• [Problem details]
All of the data that follows should be retyped exactly as it appears.

• [Dataset extract]
[Start of Attachment]

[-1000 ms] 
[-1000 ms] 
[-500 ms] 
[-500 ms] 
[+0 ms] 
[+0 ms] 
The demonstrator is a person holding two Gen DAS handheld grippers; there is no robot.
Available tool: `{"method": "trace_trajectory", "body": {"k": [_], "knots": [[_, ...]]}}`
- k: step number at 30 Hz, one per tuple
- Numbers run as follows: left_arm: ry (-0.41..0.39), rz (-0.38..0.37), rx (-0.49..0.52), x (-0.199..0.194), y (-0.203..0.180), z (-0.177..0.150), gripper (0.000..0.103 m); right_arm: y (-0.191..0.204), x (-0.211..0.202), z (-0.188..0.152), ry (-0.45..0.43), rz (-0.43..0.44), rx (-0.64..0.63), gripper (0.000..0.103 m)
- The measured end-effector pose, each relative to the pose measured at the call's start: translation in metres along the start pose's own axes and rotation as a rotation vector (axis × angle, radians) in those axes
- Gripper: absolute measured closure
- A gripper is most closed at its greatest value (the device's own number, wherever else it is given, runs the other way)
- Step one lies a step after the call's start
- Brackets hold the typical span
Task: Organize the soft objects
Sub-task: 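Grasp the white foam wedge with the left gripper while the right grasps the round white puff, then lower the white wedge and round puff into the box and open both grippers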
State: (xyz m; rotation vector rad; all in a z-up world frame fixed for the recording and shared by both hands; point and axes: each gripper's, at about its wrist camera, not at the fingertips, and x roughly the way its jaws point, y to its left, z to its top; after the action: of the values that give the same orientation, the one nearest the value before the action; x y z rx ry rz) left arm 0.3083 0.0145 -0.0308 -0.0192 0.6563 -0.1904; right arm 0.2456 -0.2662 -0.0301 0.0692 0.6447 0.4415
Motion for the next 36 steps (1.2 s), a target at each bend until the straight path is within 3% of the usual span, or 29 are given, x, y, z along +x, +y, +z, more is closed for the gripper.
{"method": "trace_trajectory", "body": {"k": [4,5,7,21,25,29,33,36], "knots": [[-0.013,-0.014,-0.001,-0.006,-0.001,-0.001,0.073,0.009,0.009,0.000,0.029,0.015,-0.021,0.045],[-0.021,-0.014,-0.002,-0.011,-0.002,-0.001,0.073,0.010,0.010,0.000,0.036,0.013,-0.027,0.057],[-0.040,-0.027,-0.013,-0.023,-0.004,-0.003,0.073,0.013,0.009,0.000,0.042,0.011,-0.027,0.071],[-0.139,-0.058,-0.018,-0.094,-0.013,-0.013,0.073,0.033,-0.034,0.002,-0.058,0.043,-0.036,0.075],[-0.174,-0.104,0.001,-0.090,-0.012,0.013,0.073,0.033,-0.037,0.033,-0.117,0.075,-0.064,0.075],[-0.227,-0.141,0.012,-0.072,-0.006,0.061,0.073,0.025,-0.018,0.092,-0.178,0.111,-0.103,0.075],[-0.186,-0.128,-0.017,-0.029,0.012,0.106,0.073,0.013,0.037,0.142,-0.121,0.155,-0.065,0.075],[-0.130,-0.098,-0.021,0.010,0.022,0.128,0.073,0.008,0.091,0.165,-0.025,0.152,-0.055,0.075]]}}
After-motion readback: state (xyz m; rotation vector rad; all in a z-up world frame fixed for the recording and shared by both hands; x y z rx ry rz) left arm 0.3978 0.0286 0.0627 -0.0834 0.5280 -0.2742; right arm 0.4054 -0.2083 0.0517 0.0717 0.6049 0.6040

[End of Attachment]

• [Answer space]
[-1000 ms] 
[-1000 ms] 
[-500 ms] 
[-500 ms] 
[+0 ms] 
[+0 ms] 
The demonstrator is a person holding two Gen DAS handheld grippers; there is no robot.
Available tool: `{"method": "trace_trajectory", "body": {"k": [_], "knots": [[_, ...]]}}`
- k: step number at 30 Hz, one per tuple
- Numbers run as follows: left_arm: ry (-0.41..0.39), rz (-0.38..0.37), rx (-0.49..0.52), x (-0.199..0.194), y (-0.203..0.180), z (-0.177..0.150), gripper (0.000..0.103 m); right_arm: y (-0.191..0.204), x (-0.211..0.202), z (-0.188..0.152), ry (-0.45..0.43), rz (-0.43..0.44), rx (-0.64..0.63), gripper (0.000..0.103 m)
- The measured end-effector pose, each relative to the pose measured at the call's start: translation in metres along the start pose's own axes and rotation as a rotation vector (axis × angle, radians) in those axes
- Gripper: absolute measured closure
- A gripper is most closed at its greatest value (the device's own number, wherever else it is given, runs the other way)
- Step one lies a step after the call's start
- Brackets hold the typical span
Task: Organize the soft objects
Sub-task: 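Grasp the white foam wedge with the left gripper while the right grasps the round white puff, then lower the white wedge and round puff into the box and open both grippers
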State: (xyz m; rotation vector rad; all in a z-up world frame fixed for the recording and shared by both hands; point and axes: each gripper's, at about its wrist camera, not at the fingertips, and x roughly the way its jaws point, y to its left, z to its top; after the action: of the values that give the same orientation, the one nearest the value before the action; x y z rx ry rz) left arm 0.3083 0.0145 -0.0308 -0.0192 0.6563 -0.1904; right arm 0.2456 -0.2662 -0.0301 0.0692 0.6447 0.4415
Motion for the next 36 steps (1.2 s), a target at each bend until the straight path is within 3% of the usual span, or 29 are given, x, y, z along +x, +y, +z, more is closed for the gripper.
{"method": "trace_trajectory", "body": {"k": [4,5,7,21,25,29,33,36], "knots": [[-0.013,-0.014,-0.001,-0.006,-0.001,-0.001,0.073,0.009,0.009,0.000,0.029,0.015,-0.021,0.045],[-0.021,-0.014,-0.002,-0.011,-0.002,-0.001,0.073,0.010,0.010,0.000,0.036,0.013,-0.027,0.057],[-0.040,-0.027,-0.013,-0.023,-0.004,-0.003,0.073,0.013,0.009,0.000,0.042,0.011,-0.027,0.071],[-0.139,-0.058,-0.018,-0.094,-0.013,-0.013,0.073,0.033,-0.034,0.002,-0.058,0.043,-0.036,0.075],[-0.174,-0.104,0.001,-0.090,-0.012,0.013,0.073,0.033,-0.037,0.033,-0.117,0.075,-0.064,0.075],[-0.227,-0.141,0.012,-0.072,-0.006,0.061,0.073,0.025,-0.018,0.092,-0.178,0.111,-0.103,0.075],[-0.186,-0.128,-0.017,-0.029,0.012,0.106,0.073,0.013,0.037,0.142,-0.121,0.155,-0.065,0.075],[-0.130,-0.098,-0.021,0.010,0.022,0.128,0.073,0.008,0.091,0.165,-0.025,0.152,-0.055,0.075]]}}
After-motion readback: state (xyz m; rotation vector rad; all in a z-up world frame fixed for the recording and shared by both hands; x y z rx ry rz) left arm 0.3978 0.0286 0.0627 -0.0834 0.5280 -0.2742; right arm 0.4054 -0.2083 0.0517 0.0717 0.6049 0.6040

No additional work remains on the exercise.